WHAT TO DO - Give only the number of lines in the data that contain the word "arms".

INFORMATION PROVIDED -
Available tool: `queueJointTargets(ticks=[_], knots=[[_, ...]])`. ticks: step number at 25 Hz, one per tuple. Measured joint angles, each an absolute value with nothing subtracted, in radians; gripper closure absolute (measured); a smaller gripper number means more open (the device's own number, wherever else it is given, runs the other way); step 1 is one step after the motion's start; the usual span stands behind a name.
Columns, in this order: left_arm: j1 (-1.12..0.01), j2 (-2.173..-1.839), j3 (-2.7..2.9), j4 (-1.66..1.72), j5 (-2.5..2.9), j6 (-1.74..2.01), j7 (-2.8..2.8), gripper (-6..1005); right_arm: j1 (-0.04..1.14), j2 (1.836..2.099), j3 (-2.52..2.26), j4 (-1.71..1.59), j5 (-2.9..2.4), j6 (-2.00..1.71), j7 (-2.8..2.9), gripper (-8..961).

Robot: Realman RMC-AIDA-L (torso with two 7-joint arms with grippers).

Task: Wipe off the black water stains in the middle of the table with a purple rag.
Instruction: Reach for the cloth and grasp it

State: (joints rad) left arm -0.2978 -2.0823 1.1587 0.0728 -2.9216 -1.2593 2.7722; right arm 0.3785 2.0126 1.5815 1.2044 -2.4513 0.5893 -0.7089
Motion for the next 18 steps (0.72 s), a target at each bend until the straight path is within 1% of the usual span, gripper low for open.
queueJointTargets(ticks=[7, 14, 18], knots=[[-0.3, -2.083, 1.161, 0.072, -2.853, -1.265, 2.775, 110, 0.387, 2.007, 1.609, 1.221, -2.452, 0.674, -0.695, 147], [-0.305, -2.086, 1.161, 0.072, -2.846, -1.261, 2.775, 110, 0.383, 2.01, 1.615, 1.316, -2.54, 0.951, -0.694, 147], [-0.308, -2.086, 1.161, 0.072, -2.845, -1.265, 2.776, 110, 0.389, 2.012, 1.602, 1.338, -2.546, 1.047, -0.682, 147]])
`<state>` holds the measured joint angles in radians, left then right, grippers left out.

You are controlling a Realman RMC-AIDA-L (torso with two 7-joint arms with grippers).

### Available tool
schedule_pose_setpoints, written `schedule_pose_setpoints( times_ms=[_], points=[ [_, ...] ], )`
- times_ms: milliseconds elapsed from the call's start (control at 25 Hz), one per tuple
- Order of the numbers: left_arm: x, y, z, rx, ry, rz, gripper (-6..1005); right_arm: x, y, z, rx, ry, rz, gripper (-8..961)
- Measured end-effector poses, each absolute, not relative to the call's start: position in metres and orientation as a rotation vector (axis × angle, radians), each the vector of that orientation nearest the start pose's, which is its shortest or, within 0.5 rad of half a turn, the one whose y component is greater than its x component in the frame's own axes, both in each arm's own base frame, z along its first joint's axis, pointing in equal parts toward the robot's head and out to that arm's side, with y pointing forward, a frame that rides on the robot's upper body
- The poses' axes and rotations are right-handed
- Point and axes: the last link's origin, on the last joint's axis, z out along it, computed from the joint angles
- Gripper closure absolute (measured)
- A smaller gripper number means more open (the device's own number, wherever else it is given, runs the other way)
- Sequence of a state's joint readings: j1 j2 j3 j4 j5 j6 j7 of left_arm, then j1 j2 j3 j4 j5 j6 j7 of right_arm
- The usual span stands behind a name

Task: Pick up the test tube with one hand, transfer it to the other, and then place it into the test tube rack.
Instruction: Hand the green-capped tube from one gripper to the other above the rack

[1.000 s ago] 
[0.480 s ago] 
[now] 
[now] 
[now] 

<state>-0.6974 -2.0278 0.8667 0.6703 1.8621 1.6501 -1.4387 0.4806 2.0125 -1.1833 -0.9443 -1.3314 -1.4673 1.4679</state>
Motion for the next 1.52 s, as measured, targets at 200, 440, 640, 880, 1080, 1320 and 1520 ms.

ANSWER - 2